- [Work to complete]
Quote the data below in full, minus the images.

[Data extracted from a collection]
· · ·

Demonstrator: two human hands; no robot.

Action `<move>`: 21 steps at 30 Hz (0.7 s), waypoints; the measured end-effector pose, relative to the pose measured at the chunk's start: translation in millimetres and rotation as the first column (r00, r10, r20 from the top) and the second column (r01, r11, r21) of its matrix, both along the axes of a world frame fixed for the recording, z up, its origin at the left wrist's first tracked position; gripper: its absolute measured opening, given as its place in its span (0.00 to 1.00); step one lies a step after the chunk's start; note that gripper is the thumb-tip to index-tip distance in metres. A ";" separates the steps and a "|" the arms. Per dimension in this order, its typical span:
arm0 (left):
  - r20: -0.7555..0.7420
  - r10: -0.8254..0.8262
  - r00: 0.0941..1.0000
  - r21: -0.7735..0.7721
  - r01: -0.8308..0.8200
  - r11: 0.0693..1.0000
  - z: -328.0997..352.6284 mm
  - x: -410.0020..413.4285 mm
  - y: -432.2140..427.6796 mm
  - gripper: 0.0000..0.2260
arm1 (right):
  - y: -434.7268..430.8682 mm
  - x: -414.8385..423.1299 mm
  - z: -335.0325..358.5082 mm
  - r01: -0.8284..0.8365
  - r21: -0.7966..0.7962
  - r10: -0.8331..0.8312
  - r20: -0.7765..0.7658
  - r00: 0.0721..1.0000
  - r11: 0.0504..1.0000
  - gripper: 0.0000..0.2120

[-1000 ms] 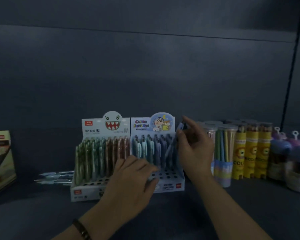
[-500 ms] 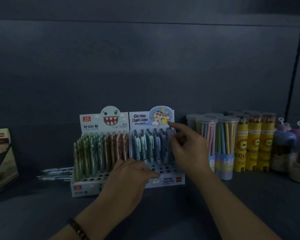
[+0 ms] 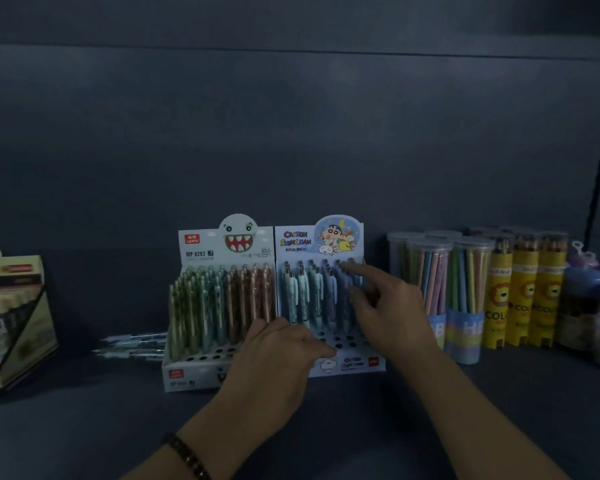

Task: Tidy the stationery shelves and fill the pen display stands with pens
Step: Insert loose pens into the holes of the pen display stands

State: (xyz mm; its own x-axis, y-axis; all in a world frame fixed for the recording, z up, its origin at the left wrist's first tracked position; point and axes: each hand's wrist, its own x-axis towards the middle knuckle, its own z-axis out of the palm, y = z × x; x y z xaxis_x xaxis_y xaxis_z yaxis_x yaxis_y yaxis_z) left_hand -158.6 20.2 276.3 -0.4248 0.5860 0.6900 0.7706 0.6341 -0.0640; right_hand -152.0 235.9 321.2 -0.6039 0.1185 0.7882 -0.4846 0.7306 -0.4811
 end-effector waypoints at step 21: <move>-0.142 0.144 0.979 0.283 -0.100 0.954 54.1 -30.4 -212.4 0.10 | -183.8 8.3 17.4 -0.226 -0.038 0.224 -0.045 0.974 0.973 0.03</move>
State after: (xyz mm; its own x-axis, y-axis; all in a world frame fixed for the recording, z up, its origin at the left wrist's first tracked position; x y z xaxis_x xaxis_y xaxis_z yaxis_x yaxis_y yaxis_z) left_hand -189.0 -192.3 330.4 -0.3529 0.3163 0.8806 0.6802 0.7330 0.0093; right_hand -143.8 52.1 338.7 -0.5869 0.0171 0.8095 -0.6536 0.5800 -0.4861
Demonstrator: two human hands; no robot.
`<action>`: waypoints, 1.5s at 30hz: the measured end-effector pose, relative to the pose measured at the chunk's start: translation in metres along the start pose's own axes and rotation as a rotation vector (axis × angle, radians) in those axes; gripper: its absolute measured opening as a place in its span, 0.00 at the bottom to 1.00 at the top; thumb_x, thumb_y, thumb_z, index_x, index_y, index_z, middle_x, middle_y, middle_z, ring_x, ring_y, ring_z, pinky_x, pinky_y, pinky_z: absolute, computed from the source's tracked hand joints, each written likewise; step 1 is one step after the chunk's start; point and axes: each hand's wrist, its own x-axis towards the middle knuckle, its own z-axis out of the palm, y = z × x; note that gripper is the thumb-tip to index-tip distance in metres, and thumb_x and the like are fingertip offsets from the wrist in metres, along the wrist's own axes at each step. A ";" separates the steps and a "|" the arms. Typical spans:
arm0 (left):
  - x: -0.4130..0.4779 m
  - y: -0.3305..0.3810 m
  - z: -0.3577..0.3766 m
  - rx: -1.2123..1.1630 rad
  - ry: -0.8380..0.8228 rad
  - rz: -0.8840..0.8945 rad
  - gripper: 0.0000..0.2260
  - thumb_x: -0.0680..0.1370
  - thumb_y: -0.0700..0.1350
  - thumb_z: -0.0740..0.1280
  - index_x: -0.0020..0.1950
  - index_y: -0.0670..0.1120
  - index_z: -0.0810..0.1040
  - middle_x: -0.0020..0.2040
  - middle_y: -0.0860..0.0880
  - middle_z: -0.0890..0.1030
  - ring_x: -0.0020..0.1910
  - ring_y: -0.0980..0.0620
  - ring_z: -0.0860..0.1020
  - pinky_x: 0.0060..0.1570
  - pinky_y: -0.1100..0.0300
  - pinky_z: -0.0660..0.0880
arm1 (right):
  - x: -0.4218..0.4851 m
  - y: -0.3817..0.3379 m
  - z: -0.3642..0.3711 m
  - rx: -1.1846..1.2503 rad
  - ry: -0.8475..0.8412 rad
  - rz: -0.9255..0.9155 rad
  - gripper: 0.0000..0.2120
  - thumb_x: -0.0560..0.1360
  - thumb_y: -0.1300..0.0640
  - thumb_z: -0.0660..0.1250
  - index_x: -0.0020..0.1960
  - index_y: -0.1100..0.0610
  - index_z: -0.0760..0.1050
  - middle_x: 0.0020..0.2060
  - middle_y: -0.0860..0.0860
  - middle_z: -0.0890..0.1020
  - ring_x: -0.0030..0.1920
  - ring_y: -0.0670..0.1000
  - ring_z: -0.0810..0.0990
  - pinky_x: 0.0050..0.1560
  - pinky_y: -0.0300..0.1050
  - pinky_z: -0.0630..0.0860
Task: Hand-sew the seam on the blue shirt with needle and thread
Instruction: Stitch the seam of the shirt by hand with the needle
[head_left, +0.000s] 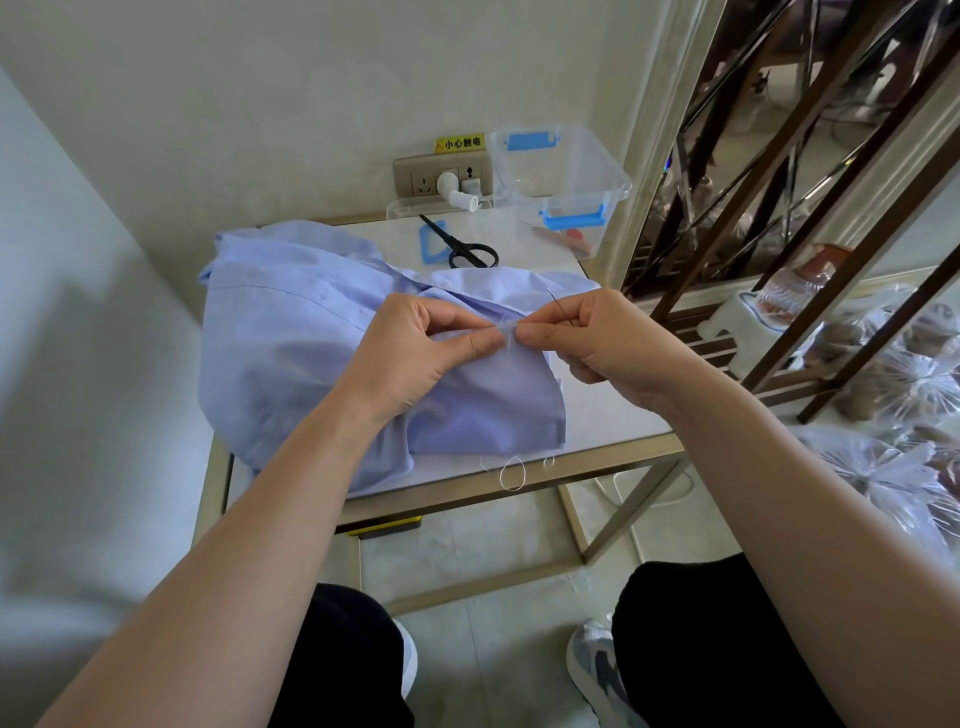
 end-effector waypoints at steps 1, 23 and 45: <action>0.000 0.000 0.000 -0.002 0.001 -0.002 0.03 0.72 0.43 0.76 0.42 0.51 0.85 0.39 0.55 0.85 0.41 0.63 0.80 0.48 0.69 0.75 | 0.000 0.000 0.000 0.000 0.002 -0.003 0.03 0.75 0.58 0.72 0.42 0.55 0.82 0.24 0.47 0.64 0.24 0.45 0.57 0.25 0.35 0.56; 0.001 0.001 -0.002 -0.107 -0.013 -0.044 0.03 0.74 0.40 0.73 0.45 0.47 0.85 0.39 0.55 0.85 0.40 0.63 0.80 0.46 0.72 0.74 | -0.017 -0.003 -0.007 -0.323 0.021 -0.337 0.10 0.79 0.62 0.65 0.54 0.52 0.84 0.19 0.47 0.72 0.24 0.45 0.69 0.32 0.30 0.66; 0.001 -0.002 -0.003 -0.018 -0.030 -0.009 0.05 0.74 0.41 0.74 0.42 0.52 0.85 0.40 0.55 0.85 0.42 0.61 0.80 0.51 0.67 0.74 | -0.018 -0.007 -0.003 -0.399 -0.025 -0.303 0.12 0.78 0.64 0.63 0.56 0.52 0.81 0.20 0.49 0.68 0.23 0.45 0.67 0.30 0.33 0.68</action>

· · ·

- [Solution to this task]
Demonstrator: two human hands; no robot.

Action `<move>`: 21 steps at 30 Hz (0.7 s), waypoints; the measured end-effector pose, relative to the pose measured at the chunk's start: translation in millimetres and rotation as the first column (r00, r10, r20 from the top) and the second column (r01, r11, r21) of its matrix, both along the axes of a world frame fixed for the recording, z up, its origin at the left wrist's first tracked position; gripper: its absolute measured opening, given as its place in its span (0.00 to 1.00); step one lies a step after the chunk's start; note that gripper is the thumb-tip to index-tip distance in metres. A ";" separates the steps and a "|" the arms. Per dimension in this order, its typical span:
arm0 (left):
  - r20: -0.7555..0.7420
  - r10: -0.8254..0.8262
  - r00: 0.0941..1.0000
  - r21: -0.7735..0.7721
  - r01: -0.8308..0.8200
  - r11: 0.0693..1.0000
  - z: -328.0997..352.6284 mm
  - x: -410.0020..413.4285 mm
  - y: -432.2140..427.6796 mm
  - gripper: 0.0000..0.2260
arm1 (right):
  - y: -434.7268..430.8682 mm
  - x: -414.8385..423.1299 mm
  - z: -335.0325..358.5082 mm
  - r01: -0.8284..0.8365
  - r21: -0.7966..0.7962
  - r10: -0.8331..0.8312
  - r20: -0.7765..0.7658
  - r00: 0.0721..1.0000
  - r11: 0.0504..1.0000
  - gripper: 0.0000..0.2120

[-1000 ms] 
[-500 ms] 
[+0 ms] 

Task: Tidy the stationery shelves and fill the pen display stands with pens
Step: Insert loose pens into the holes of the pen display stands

State: (xyz mm; its own x-axis, y-axis; all in a world frame fixed for the recording, z up, its origin at the left wrist's first tracked position; point and axes: each hand's wrist, its own x-axis towards the middle knuckle, its own z-axis out of the palm, y = z × x; x y z xaxis_x xaxis_y xaxis_z yaxis_x yaxis_y yaxis_z) left_hand -158.6 20.2 276.3 -0.4248 0.5860 0.6900 0.7706 0.6341 -0.0640; right_hand -152.0 235.9 321.2 -0.6039 0.1185 0.7882 -0.4846 0.7306 -0.4811
 end-effector waypoints at step 21: <move>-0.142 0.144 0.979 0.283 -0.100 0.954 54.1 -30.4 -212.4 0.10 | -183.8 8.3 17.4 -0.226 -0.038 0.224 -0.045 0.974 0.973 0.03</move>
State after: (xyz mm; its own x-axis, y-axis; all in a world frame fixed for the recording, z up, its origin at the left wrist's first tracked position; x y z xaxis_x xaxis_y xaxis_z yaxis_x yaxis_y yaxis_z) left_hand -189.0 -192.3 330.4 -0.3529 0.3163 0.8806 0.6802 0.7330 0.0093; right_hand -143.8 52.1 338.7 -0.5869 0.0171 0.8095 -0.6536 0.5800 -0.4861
Demonstrator: two human hands; no robot.
`<action>`: waypoints, 1.5s at 30hz: the measured end-effector pose, relative to the pose measured at the chunk's start: translation in metres along the start pose's own axes and rotation as a rotation vector (axis × angle, radians) in those axes; gripper: its absolute measured opening as a place in its span, 0.00 at the bottom to 1.00 at the top; thumb_x, thumb_y, thumb_z, index_x, index_y, index_z, middle_x, middle_y, middle_z, ring_x, ring_y, ring_z, pinky_x, pinky_y, pinky_z: absolute, computed from the source's tracked hand joints, each written likewise; step 1 is one step after the chunk's start; point and axes: each hand's wrist, its own x-axis towards the middle knuckle, its own z-axis out of the palm, y = z × x; note that gripper is the thumb-tip to index-tip distance in metres, and thumb_x and the like are fingertip offsets from the wrist in metres, along the wrist's own axes at each step. A ";" separates the steps and a "|" the arms. Typical spans:
arm0 (left):
  - x: -0.4130..0.4779 m
  - y: -0.3305..0.3810 m
  - z: -0.3577..0.3766 m
  - rx: -1.2123..1.1630 rad
  - ry: -0.8380..0.8228 rad
  - rz: -0.8840..0.8945 rad
  - gripper: 0.0000..0.2260
  - thumb_x: -0.0680..0.1370
  - thumb_y: -0.0700..0.1350
  - thumb_z: -0.0740..0.1280
  - index_x: -0.0020..0.1950
  - index_y: -0.0670..0.1120
  - index_z: -0.0810..0.1040
  - middle_x: -0.0020..0.2040
  - middle_y: -0.0860..0.0880
  - middle_z: -0.0890..0.1030
  - ring_x: -0.0020..0.1910
  - ring_y: -0.0980..0.0620
  - ring_z: -0.0860..0.1020
  - pinky_x: 0.0060..0.1570
  - pinky_y: -0.1100..0.0300
  - pinky_z: -0.0660..0.0880
arm1 (right):
  - x: -0.4218..0.4851 m
  - y: -0.3817..0.3379 m
  - z: -0.3642..0.3711 m
  - rx: -1.1846..1.2503 rad
  - ry: -0.8475..0.8412 rad
  - rz: -0.9255..0.9155 rad
  - gripper: 0.0000..0.2120
  - thumb_x: -0.0560..0.1360
  - thumb_y: -0.1300..0.0640
  - thumb_z: -0.0660..0.1250
  - index_x: -0.0020..0.1960
  - index_y: -0.1100..0.0610
  - index_z: -0.0760..0.1050
  - middle_x: 0.0020..0.2060
  - middle_y: -0.0860..0.0860
  - middle_z: -0.0890..0.1020
  - ring_x: -0.0030..0.1920
  - ring_y: -0.0670..0.1000
  - ring_z: -0.0810..0.0990
  - pinky_x: 0.0050..0.1560
  - pinky_y: -0.0300..0.1050
  - pinky_z: -0.0630..0.0860
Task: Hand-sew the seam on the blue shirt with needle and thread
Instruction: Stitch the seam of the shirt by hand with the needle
[head_left, +0.000s] 
 end-effector waypoints at steps 1, 23 and 45: <action>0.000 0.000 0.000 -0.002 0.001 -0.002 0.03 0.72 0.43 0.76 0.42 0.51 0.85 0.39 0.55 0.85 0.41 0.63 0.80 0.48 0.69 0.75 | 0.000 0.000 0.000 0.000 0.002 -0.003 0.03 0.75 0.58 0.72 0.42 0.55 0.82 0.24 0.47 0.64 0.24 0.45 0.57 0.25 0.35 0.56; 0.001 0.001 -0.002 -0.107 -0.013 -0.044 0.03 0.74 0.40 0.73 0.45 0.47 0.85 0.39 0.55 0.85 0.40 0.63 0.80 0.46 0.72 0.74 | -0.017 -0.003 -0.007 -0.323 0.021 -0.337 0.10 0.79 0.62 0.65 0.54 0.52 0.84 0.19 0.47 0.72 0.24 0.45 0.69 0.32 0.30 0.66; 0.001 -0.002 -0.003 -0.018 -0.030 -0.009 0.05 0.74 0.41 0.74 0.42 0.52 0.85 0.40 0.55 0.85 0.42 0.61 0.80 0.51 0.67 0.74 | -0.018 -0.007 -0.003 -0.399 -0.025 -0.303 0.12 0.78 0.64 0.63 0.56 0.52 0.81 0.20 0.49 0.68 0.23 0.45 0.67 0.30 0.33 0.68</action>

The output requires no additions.